Your task: The line containing "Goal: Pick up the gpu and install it", and every line after it to the end of the listing, should be repeated exactly; the pictures should not.
____
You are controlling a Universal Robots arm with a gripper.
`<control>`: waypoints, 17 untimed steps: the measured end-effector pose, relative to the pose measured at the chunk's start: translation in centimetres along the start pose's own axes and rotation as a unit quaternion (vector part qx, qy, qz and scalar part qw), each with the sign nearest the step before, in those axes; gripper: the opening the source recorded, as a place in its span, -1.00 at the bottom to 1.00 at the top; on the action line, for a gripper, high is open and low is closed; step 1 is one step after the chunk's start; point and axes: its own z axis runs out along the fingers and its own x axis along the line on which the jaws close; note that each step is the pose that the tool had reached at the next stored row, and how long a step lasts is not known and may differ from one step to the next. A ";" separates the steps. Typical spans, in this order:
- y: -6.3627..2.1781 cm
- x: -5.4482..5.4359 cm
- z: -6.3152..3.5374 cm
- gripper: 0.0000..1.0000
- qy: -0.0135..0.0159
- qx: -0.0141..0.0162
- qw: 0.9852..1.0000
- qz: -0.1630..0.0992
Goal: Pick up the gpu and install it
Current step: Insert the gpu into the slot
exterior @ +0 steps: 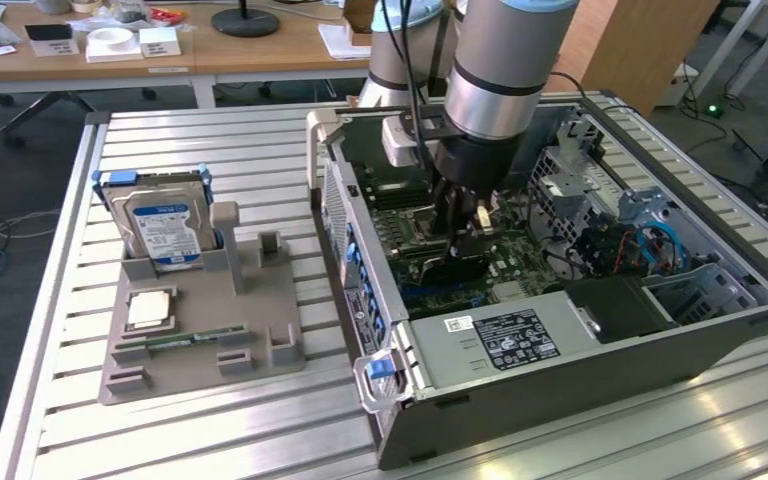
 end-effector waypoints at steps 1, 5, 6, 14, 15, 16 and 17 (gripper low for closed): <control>0.00 0.0 0.04 0.00 0.000 0.000 1.000 0.000; 0.01 0.0 0.38 0.00 0.000 0.000 1.000 0.000; 0.01 0.0 0.51 0.00 0.000 0.000 1.000 0.000; 0.03 0.1 1.31 0.00 0.000 0.000 1.000 0.000; 0.03 0.1 1.31 0.00 0.000 0.000 1.000 0.000; 0.03 0.1 1.31 0.00 0.000 0.000 1.000 0.000; 0.03 0.1 1.31 0.00 0.000 0.000 1.000 0.000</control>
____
Response:
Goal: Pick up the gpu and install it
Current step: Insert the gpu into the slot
exterior @ +0 steps: 
 end-effector waypoints at steps 1, 5, 6, 14, 15, 16 and 17 (gripper low for closed): <control>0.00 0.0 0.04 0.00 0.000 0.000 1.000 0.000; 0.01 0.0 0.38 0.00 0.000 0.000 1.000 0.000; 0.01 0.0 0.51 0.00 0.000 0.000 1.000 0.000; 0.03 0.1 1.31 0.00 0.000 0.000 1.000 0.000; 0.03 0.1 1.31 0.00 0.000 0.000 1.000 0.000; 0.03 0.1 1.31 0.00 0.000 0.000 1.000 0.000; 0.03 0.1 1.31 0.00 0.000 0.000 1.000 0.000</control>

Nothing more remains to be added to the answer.